Note: you’ll want to either update the XrefDatasource* column as well or simply make a note to ignore it at this point.*
More advanced cases¶
This identifier mapping function is intended to handle the majority of common ID mapping problems. It has limitation, however.
[78]:
?p4c.map_table_column
Signature:
p4c.map_table_column(
column,
species,
map_from,
map_to,
force_single=True,
table='node',
namespace='default',
network=None,
base_url='http://127.0.0.1:1234/v1',
)
Docstring:
Map Table Column.
Perform identifier mapping using an existing column of supported identifiers to populate a new column with
identifiers mapped to the originals.
Supported species: Human, Mouse, Rat, Frog, Zebrafish, Fruit fly, Mosquito, Worm, Arabidopsis thaliana, Yeast,
E. coli, Tuberculosis. Supported identifier types (depending on species): Ensembl, Entrez Gene, Uniprot-TrEMBL,
miRBase, UniGene, HGNC (symbols), MGI, RGD, SGD, ZFIN, FlyBase, WormBase, TAIR.
Args:
column (str): Name of column containing identifiers of type specified by ``map.from``
species (str): Common name for species associated with identifiers, e.g., Human. See details.

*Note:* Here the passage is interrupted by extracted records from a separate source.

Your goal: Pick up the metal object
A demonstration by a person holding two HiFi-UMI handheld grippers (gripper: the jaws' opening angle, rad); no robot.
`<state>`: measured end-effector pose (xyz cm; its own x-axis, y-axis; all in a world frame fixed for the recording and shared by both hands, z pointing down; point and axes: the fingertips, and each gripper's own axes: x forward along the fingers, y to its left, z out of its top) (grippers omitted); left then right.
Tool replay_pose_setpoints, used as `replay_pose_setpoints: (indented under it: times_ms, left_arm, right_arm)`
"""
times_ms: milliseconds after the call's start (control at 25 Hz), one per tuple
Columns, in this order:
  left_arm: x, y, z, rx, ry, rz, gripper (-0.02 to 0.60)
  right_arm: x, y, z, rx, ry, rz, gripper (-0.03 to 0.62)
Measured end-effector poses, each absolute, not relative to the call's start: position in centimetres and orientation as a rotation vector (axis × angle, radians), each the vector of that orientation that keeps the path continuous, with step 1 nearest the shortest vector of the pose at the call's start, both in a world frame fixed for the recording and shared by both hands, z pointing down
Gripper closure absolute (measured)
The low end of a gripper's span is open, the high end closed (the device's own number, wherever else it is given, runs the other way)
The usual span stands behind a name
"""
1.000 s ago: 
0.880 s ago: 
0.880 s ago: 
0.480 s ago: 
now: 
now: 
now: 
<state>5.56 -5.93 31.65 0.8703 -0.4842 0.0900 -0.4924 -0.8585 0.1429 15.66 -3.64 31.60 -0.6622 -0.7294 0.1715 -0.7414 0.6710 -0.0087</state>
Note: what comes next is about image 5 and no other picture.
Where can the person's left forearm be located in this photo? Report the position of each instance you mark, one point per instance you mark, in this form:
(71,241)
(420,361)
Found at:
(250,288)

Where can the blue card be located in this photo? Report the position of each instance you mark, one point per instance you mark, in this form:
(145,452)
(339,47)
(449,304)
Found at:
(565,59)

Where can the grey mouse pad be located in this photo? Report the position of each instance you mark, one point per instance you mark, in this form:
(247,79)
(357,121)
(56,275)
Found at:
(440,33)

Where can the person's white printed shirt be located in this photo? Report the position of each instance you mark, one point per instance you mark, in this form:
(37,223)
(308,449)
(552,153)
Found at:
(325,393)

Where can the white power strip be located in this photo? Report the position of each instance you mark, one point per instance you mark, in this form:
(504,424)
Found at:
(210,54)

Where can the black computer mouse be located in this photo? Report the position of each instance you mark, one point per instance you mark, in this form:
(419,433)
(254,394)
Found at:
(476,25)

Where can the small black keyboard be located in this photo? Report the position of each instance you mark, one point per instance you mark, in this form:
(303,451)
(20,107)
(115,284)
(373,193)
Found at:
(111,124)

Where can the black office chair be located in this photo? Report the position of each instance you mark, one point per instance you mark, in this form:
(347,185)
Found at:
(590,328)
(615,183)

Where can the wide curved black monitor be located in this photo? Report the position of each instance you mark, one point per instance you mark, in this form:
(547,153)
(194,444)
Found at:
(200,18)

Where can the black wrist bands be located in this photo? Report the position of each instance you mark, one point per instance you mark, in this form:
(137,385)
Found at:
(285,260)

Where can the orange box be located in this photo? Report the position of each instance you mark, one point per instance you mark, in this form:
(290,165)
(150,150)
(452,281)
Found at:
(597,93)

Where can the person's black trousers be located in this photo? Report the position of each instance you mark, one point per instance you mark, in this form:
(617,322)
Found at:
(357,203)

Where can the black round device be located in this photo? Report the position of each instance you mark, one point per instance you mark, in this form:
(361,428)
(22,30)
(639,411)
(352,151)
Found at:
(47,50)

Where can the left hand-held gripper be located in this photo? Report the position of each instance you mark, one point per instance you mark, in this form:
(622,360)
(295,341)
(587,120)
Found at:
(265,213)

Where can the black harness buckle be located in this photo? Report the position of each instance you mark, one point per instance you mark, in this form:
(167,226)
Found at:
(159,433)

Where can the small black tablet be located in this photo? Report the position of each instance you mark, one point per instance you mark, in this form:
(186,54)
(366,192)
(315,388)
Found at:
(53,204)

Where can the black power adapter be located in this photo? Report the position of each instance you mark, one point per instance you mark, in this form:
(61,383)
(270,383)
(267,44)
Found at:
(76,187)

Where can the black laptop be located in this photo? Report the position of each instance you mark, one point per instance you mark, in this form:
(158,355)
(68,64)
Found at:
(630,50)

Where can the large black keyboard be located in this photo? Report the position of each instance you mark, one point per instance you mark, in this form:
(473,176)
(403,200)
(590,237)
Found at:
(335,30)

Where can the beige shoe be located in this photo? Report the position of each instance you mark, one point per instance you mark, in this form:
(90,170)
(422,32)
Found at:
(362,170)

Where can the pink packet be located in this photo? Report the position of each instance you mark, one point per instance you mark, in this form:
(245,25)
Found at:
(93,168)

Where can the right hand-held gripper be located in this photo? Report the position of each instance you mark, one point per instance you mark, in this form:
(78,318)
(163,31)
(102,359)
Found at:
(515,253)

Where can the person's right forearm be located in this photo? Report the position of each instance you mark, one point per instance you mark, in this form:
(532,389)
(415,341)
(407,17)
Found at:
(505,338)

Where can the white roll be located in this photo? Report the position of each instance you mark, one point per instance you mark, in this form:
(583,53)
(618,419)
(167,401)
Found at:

map_from (str): Type of identifier found in specified ``column``. See details.
map.to (str): Type of identifier to populate in new column. See details.
force.single (bool): Whether to return only first result in cases of one-to-many mappings; otherwise
the new column will hold lists of identifiers. Default is TRUE.
table (str): name of Cytoscape table to load data into, e.g., node, edge or network; default is "node"
namespace (str): Namespace of table. Default is "default".
network (SUID or str or None): Name or SUID of a network. Default is the
"current" network active in Cytoscape.
base_url (str): Ignore unless you need to specify a custom domain,
port or version to connect to the CyREST API. Default is http://127.0.0.1:1234
and the latest version of the CyREST API supported by this version of py4cytoscape.
Returns:
dataframe: contains map_from and map_to columns.
Warnings:
If map_to is not unique, it will be suffixed with an incrementing number in parentheses, e.g.,
if mapIdentifiers is repeated on the same network. However, the original map_to column will be returned regardless.
Raises:
HTTPError: if table or namespace or table doesn't exist in network
CyError: if network name or SUID doesn't exist, or if mapping parameter is invalid
requests.exceptions.RequestException: if can't connect to Cytoscape or Cytoscape returns an error
Examples:
>>> map_table_column('name','Yeast','Ensembl','SGD')
name SGD
17920 YER145C S000000947
17921 YMR058W S000004662
17922 YJL190C S000003726
...
File: c:\users\hoge\miniforge3\lib\site-packages\py4cytoscape\tables.py
Type: function
If you need an ID mapping solution for species or ID types not covered by this tool, or if you want to connect to alternative sources of mappings, then check out the BridgeDb app: http://apps.cytoscape.org/apps/bridgedb.
[79]:
p4c.install_app('BridgeDb')
{}
[79]:
{}
And then browse the available function with p4c.commands_help(‘bridgedb’)
[80]:
p4c.commands_help('bridgedb')
[80]:
['get id types',
'id mapping',
'main dialog',
'resource add',
'resource config dialog',
'resource list',
'resource remove',
'resource select']
[ ]: